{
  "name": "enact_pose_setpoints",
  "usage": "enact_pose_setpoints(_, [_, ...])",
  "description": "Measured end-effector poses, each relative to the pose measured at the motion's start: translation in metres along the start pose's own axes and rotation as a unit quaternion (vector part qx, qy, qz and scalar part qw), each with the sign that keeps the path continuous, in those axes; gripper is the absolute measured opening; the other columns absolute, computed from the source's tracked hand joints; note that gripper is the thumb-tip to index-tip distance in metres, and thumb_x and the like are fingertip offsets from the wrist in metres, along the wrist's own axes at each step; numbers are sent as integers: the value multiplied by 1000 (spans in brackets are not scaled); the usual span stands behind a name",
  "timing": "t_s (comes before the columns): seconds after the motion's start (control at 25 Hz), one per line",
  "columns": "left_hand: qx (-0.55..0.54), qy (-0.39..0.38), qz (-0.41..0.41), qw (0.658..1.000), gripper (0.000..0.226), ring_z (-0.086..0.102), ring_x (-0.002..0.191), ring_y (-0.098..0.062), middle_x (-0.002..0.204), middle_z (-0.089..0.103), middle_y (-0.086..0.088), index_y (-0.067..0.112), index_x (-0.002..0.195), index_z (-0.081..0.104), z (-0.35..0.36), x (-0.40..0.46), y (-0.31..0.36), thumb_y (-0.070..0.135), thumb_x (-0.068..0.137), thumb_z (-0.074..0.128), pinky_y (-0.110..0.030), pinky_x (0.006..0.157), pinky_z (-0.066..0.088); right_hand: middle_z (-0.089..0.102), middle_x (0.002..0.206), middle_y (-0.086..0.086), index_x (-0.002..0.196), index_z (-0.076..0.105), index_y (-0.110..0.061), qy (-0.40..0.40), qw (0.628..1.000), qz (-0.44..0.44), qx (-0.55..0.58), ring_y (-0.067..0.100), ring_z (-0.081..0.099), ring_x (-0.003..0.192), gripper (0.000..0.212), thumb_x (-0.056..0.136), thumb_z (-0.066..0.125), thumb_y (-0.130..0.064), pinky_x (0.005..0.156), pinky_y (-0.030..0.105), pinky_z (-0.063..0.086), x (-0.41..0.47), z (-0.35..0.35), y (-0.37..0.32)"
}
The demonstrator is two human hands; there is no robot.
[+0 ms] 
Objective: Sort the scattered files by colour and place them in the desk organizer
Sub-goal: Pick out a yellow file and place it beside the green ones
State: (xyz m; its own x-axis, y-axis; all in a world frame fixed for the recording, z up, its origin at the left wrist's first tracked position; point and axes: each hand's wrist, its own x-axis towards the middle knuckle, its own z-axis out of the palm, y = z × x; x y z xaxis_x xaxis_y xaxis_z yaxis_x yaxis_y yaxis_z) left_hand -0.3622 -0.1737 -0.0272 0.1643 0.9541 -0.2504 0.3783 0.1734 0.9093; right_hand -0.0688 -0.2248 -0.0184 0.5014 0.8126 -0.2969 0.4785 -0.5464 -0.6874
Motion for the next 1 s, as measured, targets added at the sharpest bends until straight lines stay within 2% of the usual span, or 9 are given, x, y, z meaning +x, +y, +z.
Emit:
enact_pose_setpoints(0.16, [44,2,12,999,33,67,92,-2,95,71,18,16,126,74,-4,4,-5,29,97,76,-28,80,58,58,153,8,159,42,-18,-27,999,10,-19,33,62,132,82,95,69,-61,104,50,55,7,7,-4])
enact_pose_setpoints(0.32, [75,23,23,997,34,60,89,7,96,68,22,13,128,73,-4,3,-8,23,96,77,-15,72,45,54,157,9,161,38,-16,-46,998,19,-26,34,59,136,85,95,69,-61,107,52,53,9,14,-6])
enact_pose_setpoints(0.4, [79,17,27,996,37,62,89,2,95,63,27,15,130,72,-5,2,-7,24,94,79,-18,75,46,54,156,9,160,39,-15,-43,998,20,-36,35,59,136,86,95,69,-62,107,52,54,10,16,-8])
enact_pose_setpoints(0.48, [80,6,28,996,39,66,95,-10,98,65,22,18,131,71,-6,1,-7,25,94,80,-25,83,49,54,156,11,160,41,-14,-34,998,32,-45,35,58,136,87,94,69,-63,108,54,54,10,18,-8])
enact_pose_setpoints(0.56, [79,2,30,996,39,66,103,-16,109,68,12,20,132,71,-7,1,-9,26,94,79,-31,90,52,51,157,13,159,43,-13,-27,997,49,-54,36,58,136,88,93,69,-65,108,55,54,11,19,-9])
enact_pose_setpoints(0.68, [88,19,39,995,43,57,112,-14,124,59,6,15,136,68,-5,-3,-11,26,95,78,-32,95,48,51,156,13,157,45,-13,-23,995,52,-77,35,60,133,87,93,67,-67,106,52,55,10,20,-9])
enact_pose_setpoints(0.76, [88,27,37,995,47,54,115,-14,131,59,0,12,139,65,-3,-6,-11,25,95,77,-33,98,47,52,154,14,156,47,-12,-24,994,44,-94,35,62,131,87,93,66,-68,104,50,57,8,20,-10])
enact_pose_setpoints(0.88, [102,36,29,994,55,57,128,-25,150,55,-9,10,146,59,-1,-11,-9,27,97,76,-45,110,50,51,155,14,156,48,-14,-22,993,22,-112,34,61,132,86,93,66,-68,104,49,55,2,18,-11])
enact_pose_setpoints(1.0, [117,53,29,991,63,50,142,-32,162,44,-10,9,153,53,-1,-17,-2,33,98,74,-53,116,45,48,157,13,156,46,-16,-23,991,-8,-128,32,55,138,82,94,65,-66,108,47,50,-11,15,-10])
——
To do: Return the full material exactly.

Solution:
{
  "name": "enact_pose_setpoints",
  "usage": "enact_pose_setpoints(_, [_, ...])",
  "description": "Measured end-effector poses, each relative to the pose measured at the motion's start: translation in metres along the start pose's own axes and rotation as a unit quaternion (vector part qx, qy, qz and scalar part qw), each with the sign that keeps the path continuous, in those axes; gripper is the absolute measured opening; the other columns absolute, computed from the source's tracked hand joints; note that gripper is the thumb-tip to index-tip distance in metres, and thumb_x and the like are fingertip offsets from the wrist in metres, along the wrist's own axes at each step; numbers are sent as integers: the value multiplied by 1000 (spans in brackets are not scaled); the usual span stands behind a name",
  "timing": "t_s (comes before the columns): seconds after the motion's start (control at 25 Hz), one per line",
  "columns": "left_hand: qx (-0.55..0.54), qy (-0.39..0.38), qz (-0.41..0.41), qw (0.658..1.000), gripper (0.000..0.226), ring_z (-0.086..0.102), ring_x (-0.002..0.191), ring_y (-0.098..0.062), middle_x (-0.002..0.204), middle_z (-0.089..0.103), middle_y (-0.086..0.088), index_y (-0.067..0.112), index_x (-0.002..0.195), index_z (-0.081..0.104), z (-0.35..0.36), x (-0.40..0.46), y (-0.31..0.36), thumb_y (-0.070..0.135), thumb_x (-0.068..0.137), thumb_z (-0.074..0.128), pinky_y (-0.110..0.030), pinky_x (0.006..0.157), pinky_z (-0.066..0.088); right_hand: middle_z (-0.089..0.102), middle_x (0.002..0.206), middle_y (-0.086..0.086), index_x (-0.002..0.196), index_z (-0.076..0.105), index_y (-0.110..0.061), qy (-0.40..0.40), qw (0.628..1.000), qz (-0.44..0.44), qx (-0.55..0.58), ring_y (-0.067..0.100), ring_z (-0.081..0.099), ring_x (-0.003..0.192), gripper (0.000..0.212), thumb_x (-0.056..0.136), thumb_z (-0.066..0.125), thumb_y (-0.130..0.064), pinky_x (0.005..0.156), pinky_y (-0.030..0.105), pinky_z (-0.063..0.086), x (-0.41..0.47), z (-0.35..0.35), y (-0.37..0.32)"
}
The demonstrator is two human hands; there is no robot.
[+0 ms] 
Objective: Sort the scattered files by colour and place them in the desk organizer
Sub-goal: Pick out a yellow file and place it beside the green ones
State: (xyz m; its own x-axis, y-axis; all in a world frame fixed for the recording, z up, its origin at the left wrist's first tracked position; point and axes: each hand's wrist, its own x-axis towards the middle knuckle, its own z-axis out of the palm, y = z × x; x y z xaxis_x xaxis_y xaxis_z yaxis_x yaxis_y yaxis_z) left_hand -0.3622 -0.1737 -0.0272 0.1643 0.9541 -0.2504 0.3783 0.1734 0.9093; right_hand -0.0688 -0.2248 -0.0184 0.5014 0.8126 -0.2969 0.4785 -0.5464 -0.6874
Motion for the next 1 s, as measured, targets added at the sharpest bends until straight lines stay within 2% of the usual span, or 9 are given, x, y, z meaning +x, +y, +z.
Emit:
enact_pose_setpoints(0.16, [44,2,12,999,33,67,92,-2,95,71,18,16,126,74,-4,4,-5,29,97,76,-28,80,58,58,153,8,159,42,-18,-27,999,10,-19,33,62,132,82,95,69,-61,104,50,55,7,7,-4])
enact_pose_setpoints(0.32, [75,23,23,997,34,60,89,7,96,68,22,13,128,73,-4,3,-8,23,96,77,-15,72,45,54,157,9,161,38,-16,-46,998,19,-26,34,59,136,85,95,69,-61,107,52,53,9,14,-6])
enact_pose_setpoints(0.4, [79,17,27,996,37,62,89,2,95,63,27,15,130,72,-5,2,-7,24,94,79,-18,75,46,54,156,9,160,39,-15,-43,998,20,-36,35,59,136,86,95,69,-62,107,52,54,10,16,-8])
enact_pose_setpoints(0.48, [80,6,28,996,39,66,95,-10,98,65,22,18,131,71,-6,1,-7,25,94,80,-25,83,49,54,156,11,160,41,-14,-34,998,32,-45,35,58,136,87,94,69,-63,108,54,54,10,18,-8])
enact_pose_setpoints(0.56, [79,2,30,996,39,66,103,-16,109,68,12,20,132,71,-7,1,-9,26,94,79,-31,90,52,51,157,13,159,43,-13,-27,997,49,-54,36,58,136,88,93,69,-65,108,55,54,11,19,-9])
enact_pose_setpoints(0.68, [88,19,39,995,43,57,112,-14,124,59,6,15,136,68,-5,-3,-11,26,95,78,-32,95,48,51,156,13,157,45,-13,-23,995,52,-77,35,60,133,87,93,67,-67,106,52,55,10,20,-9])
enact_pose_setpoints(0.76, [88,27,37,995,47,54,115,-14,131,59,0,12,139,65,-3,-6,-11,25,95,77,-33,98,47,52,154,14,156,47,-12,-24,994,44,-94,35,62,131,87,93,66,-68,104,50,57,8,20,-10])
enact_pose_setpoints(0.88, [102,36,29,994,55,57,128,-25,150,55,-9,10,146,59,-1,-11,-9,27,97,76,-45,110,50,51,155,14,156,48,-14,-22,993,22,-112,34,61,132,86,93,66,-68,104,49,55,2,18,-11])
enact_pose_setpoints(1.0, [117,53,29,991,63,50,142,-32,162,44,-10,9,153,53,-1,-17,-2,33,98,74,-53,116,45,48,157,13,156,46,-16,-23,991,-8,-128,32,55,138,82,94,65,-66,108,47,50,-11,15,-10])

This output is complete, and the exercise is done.